The weaker-than-expected earnings is not a surprise as Caterpillar had earlier hinted that that first quarter 2013 sales will be significantly lower on a year-over-year basis as dealers were expected to continue to lower their new machine inventories to match demand. Reduced sales and the negative cost impact of continuing low production levels and declining inventory were expected to affect earnings.
Caterpillar sales started its downhill journey in Dec 2012, hurt by tougher year-earlier comparisons and rising inventories of unsold equipment. Caterpillar’s sales performance deteriorated 13% in February, worsening from the 4% and 1% dip reported in Jan 2013 and Dec 2012, respectively. Caterpillar had earlier witnessed negative sales growth in Apr 2010 and since then enjoyed a stint of positive growth, benefiting from strong equipment demand both domestically as well as in the emerging markets.

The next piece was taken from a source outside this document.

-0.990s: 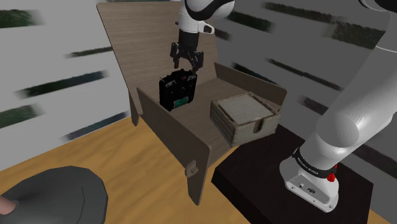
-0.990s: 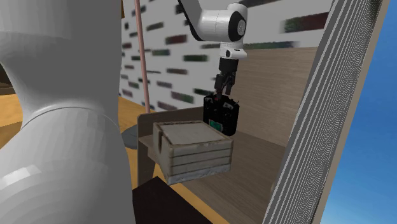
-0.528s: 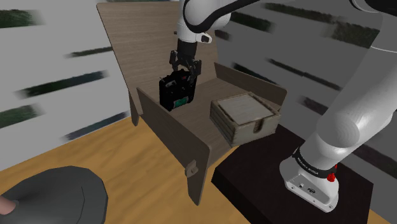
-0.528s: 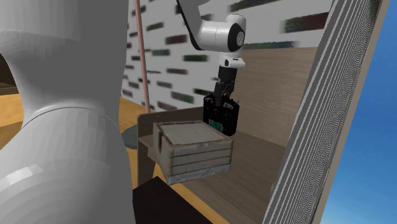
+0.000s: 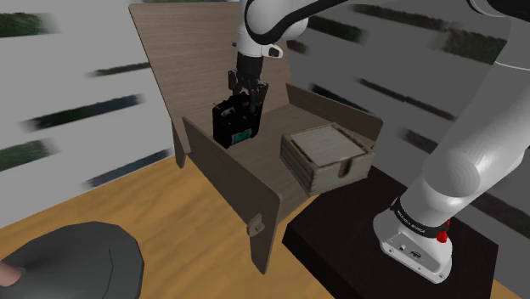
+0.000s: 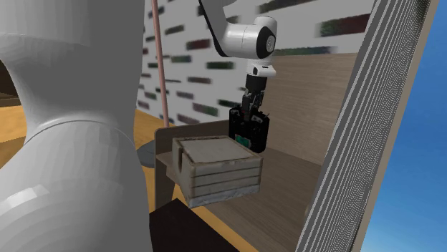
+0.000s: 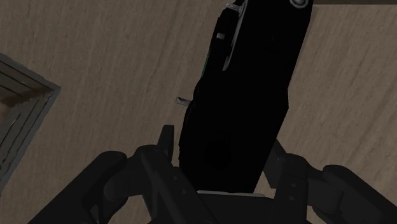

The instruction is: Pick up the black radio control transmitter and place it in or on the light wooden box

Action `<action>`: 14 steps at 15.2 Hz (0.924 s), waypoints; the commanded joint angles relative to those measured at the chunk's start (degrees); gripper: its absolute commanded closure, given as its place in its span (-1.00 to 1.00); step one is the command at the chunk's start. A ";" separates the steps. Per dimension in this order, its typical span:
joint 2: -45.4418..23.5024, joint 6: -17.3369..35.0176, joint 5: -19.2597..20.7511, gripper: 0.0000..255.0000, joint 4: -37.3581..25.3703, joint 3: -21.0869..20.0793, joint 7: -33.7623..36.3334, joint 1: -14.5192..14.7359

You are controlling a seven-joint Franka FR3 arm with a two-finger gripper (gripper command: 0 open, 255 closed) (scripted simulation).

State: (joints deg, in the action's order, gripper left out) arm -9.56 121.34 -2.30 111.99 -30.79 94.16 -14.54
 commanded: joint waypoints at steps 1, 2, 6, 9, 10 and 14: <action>-0.02 -0.01 -0.01 1.00 0.00 -0.02 0.01 0.02; -0.03 -0.01 0.00 1.00 -0.01 -0.02 0.01 0.02; 0.00 -0.01 -0.02 1.00 0.01 -0.02 0.00 0.01; 0.32 -0.70 -0.19 1.00 -0.39 -0.05 -0.06 -0.04; 0.64 -1.41 -0.35 1.00 -0.82 -0.08 -0.12 -0.09; 1.76 -4.30 -0.90 1.00 -2.73 -0.16 -0.26 -0.26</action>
State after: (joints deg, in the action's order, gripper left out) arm -7.95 117.72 -3.16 109.91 -30.96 93.96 -14.75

Owing to reduced global demand for mining equipment and to bring production in line with demand, Caterpillar recently announced plans to layoff of more than 400 employees or about 11% of its work force at its Decatur, Ill., factory.
Caterpillar’s results have borne the brunt of continued economic turmoil in Europe and its domino effect on the rest of the world. Caterpillar remains affected by slowing demand and inventory correction as a result of overproduction compared to demand. Caterpillar is struggling to bring production under control. Even though Caterpillar will benefit from the recovery in the U.S. construction sector, the recent loss of sales momentum, declining backlog, negative impact of the European debt crisis remain concerns.
Peoria, Ill.-based Caterpillar Inc. is the manufacturer of construction and mining equipment, diesel and natural gas engines, and industrial gas turbines. The company is one of the few leading U.S. companies in an industry that competes globally from a principally domestic manufacturing base.
Caterpillar currently retains a Zacks Rank #5 (Strong Sell). Its peers, Joy Global, Inc. (JOY), H&E Equipment Services Inc. (HEES) and The Manitowoc Company, Inc. (MTW) are yet to announce their first quarter results.